A new article on living cells guided against a flow by a roly-poly-like mechanism in PNAS

Cellular guidance by chemical or physical signals is essential for many life processes and usually relies on sophisticated biological processes that are still partially elucidated. Microfluidic experiments and mechanical modeling has revealed that the choice for cells to orient themselves against or in the direction of a flow can result from a simple physical bias. They have worked with  keratocytes, cells that form the scale of fishes, and whose morphology is characterized by broad  flat “front” and a compact protruding front  “back”. A simplified model of a cell with a hemispherical back and a flat rectangular front allows to quantitatively calculate the forces that the flow exerts on each edge. The resulting force stabilizes the cells with a large rear edge against the flow, like a roly-poly that stays upright because of its heavy bottom edge. The researchers’ model successfully predicted the experimentally observed orientation for each cell without adjusting parameter. It is an elegant example where a characterized biological behavior does not result from specialized molecular sensors and a complex cascade of internal biosignals to reorient the cell, but from a simple passive physical bias.

https://www.pnas.org/doi/10.1073/pnas.2210379119

A– Keratocytes descending a flow, the white arrow indicates the direction of the stream.
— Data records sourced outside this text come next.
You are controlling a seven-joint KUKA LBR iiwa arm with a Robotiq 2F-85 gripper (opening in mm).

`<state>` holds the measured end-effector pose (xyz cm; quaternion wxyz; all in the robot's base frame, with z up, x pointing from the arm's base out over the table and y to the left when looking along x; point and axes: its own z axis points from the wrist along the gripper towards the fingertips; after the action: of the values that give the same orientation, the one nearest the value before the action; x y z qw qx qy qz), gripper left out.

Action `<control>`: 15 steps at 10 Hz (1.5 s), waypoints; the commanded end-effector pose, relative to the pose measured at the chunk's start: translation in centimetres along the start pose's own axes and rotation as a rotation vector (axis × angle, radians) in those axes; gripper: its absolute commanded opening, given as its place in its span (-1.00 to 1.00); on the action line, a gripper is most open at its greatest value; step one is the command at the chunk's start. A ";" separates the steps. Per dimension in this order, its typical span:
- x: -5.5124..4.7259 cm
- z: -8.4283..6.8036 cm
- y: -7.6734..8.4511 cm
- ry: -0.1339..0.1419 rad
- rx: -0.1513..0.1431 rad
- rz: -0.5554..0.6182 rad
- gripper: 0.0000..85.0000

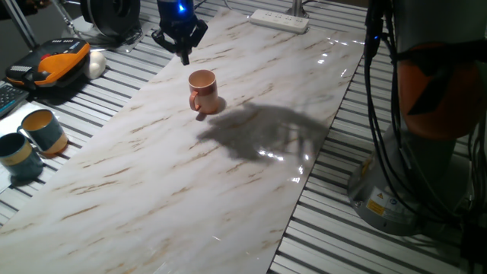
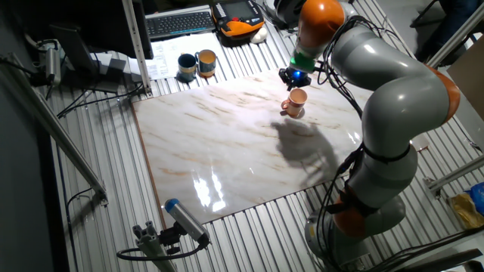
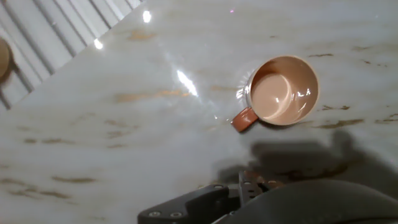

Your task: Pick up the cup

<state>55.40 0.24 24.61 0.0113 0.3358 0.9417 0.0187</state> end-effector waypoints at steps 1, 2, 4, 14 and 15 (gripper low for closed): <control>-0.4 0.1 0.1 -0.023 0.007 0.483 -1.00; -0.6 0.3 0.2 -0.035 0.025 0.484 -1.00; -0.7 1.0 0.2 -0.036 0.022 0.482 -1.00; -1.3 3.6 -0.8 -0.037 0.060 0.430 -1.00; -1.3 3.7 -0.8 -0.041 0.073 0.432 -1.00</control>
<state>55.99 -1.10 20.85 0.0135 0.5304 0.8474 -0.0197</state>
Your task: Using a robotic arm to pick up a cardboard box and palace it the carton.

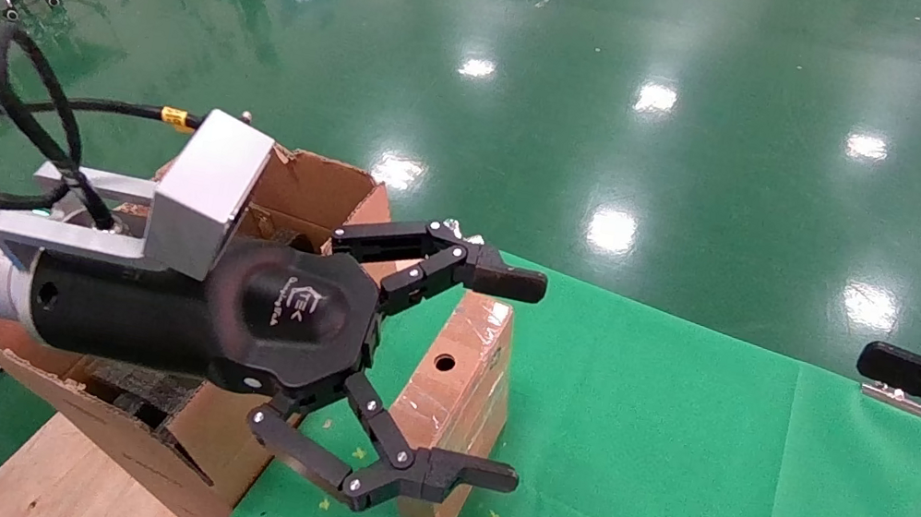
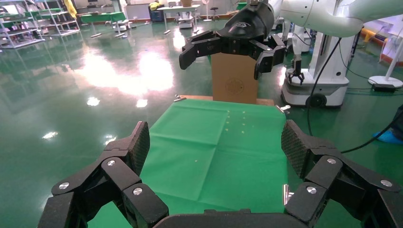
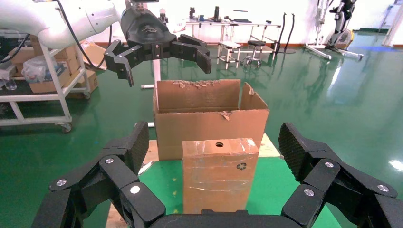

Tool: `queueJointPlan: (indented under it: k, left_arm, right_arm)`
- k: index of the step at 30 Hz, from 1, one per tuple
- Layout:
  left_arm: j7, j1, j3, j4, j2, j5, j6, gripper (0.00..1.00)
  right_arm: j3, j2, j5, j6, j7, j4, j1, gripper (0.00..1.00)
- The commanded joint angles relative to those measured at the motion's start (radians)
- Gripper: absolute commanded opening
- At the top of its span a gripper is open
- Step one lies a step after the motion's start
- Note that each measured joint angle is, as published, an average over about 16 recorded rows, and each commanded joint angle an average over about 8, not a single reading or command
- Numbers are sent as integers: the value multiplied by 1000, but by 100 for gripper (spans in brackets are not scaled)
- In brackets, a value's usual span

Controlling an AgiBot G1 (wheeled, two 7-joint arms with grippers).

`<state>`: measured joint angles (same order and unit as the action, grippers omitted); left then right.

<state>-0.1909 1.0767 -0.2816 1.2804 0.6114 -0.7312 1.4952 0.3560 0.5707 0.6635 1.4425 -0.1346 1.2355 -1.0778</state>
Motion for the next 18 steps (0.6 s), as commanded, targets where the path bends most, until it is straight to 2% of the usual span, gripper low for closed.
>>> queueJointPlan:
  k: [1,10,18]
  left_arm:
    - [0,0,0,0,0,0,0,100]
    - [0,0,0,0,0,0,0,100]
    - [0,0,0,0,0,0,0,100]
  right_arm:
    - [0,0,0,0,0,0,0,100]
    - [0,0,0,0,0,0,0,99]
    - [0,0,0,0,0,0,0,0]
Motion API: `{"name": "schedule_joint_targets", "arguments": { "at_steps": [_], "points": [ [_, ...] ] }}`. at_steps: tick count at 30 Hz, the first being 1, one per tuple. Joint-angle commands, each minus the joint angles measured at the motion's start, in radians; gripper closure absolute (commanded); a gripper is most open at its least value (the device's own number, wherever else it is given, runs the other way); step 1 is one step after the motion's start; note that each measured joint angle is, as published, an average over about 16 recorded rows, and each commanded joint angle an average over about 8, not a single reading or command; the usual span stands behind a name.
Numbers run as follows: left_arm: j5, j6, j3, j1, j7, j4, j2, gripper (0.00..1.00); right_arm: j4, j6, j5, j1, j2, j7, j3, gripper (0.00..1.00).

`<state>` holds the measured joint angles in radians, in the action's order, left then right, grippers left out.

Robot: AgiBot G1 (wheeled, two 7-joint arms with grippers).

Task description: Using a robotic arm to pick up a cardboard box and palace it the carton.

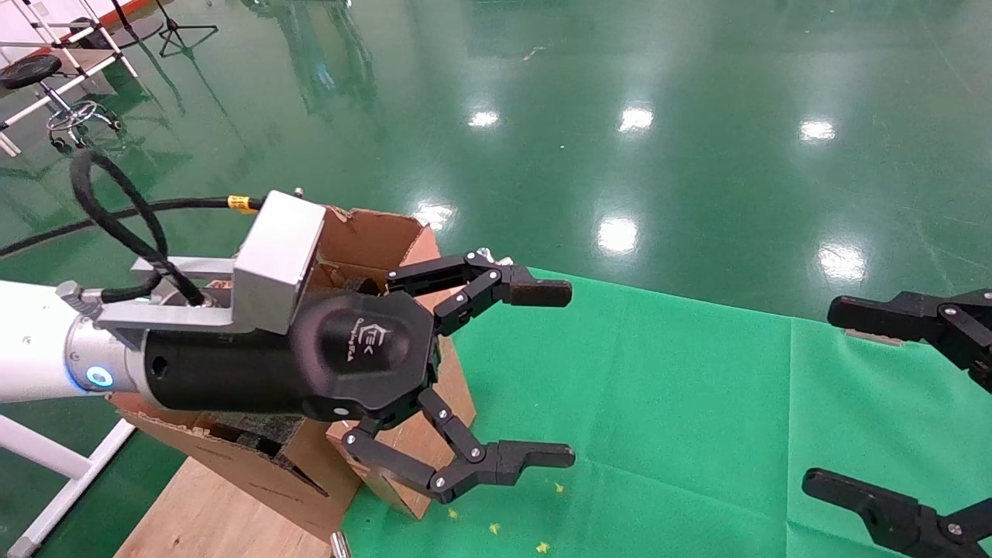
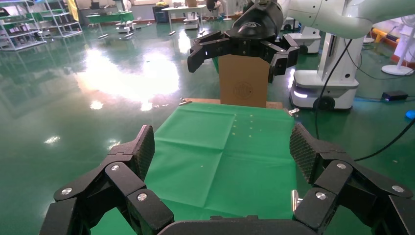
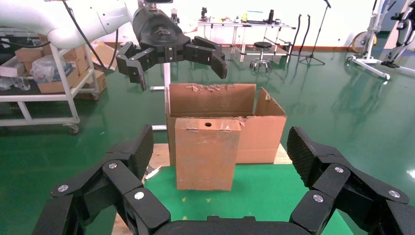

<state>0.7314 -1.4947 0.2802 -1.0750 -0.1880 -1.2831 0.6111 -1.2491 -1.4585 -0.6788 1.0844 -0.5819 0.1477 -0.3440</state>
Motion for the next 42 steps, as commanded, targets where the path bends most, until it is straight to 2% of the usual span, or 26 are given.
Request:
{"name": "schedule_joint_targets", "arguments": {
  "at_steps": [1, 14, 15, 21, 22, 23, 30, 36, 42],
  "points": [
    [0.0, 0.0, 0.0, 0.0, 0.0, 0.0, 0.0, 0.0, 0.0, 0.0, 0.0, 0.0, 0.0, 0.0, 0.0, 0.0],
    [0.0, 0.0, 0.0, 0.0, 0.0, 0.0, 0.0, 0.0, 0.0, 0.0, 0.0, 0.0, 0.0, 0.0, 0.0, 0.02],
    [0.0, 0.0, 0.0, 0.0, 0.0, 0.0, 0.0, 0.0, 0.0, 0.0, 0.0, 0.0, 0.0, 0.0, 0.0, 0.1],
    [0.021, 0.01, 0.005, -0.003, -0.003, -0.003, -0.006, 0.0, 0.0, 0.0, 0.0, 0.0, 0.0, 0.0, 0.0, 0.85],
    [0.033, 0.015, 0.007, -0.006, -0.004, -0.006, -0.01, 0.0, 0.0, 0.0, 0.0, 0.0, 0.0, 0.0, 0.0, 0.95],
    [0.05, 0.022, 0.01, -0.011, -0.003, -0.012, -0.014, 0.0, 0.0, 0.0, 0.0, 0.0, 0.0, 0.0, 0.0, 1.0],
    [0.221, 0.06, 0.046, -0.079, 0.023, -0.063, -0.039, 0.0, 0.0, 0.0, 0.0, 0.0, 0.0, 0.0, 0.0, 1.0],
    [0.271, 0.067, 0.062, -0.108, 0.03, -0.061, -0.039, 0.0, 0.0, 0.0, 0.0, 0.0, 0.0, 0.0, 0.0, 1.0],
    [0.398, 0.118, 0.092, -0.147, -0.028, -0.06, -0.056, 0.0, 0.001, 0.0, 0.0, 0.0, 0.0, 0.0, 0.0, 1.0]
  ]
}}
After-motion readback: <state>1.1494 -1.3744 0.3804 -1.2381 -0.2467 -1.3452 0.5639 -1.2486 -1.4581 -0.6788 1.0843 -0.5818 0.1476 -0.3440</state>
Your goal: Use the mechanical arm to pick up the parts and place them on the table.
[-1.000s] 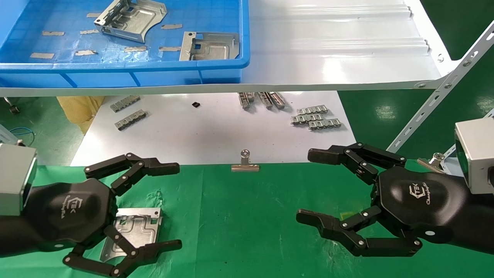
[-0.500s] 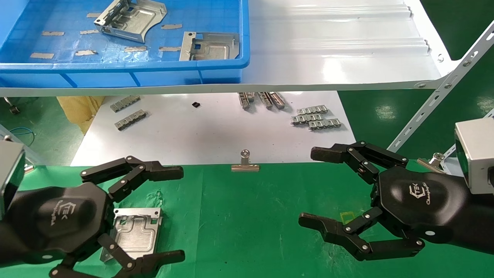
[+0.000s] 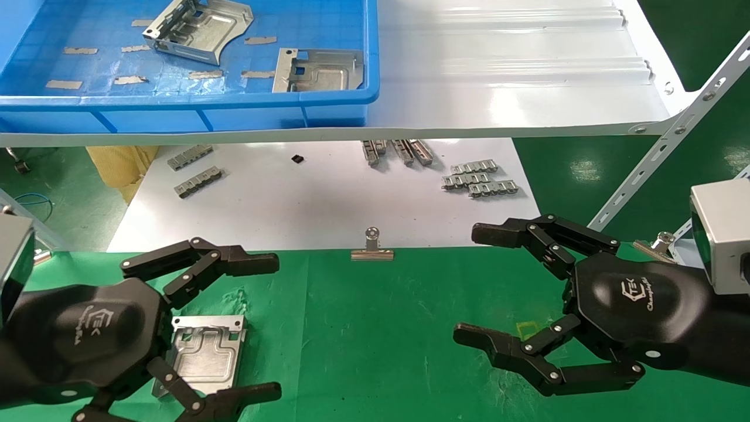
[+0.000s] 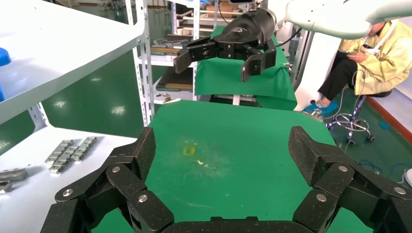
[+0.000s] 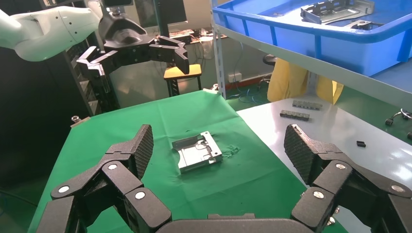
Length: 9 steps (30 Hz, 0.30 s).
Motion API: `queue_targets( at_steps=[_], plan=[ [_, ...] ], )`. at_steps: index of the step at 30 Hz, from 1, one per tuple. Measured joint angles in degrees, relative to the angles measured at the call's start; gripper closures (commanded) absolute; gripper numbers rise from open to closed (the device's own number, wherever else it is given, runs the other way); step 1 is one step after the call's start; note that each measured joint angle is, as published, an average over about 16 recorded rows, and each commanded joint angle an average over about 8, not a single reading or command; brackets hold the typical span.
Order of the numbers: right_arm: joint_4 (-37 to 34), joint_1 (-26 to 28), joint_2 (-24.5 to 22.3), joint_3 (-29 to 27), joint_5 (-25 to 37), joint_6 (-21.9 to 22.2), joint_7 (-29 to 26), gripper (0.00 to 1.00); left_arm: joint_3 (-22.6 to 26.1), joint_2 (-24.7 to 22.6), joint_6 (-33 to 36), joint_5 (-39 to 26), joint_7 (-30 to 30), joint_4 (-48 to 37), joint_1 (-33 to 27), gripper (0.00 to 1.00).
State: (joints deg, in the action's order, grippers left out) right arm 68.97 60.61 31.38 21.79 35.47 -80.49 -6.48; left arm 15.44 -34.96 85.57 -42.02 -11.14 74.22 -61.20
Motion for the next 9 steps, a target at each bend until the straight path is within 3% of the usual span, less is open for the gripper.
queue_targets(
  at_steps=[9],
  plan=[
    [0.00, 0.00, 0.00, 0.00, 0.00, 0.00, 0.00, 0.00, 0.27, 0.00, 0.03, 0.03, 0.22, -0.30, -0.16, 0.00]
  ],
)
B– Cell morphology seen in 3D by confocal microscopy, with a bulbous back edge and a flat, thin front edge. C– Cell modeling with a hemisphere at the back (red) and a flat rectangle at the front (brown) D– The torques resulting from flow on cell front (red arrow) and cell front (brown arrow) stabilize upstream orientation of cell with larger rear edge, like the torque resulting from gravity stabilizes the standing position of roly-poly toys with large bottom edge.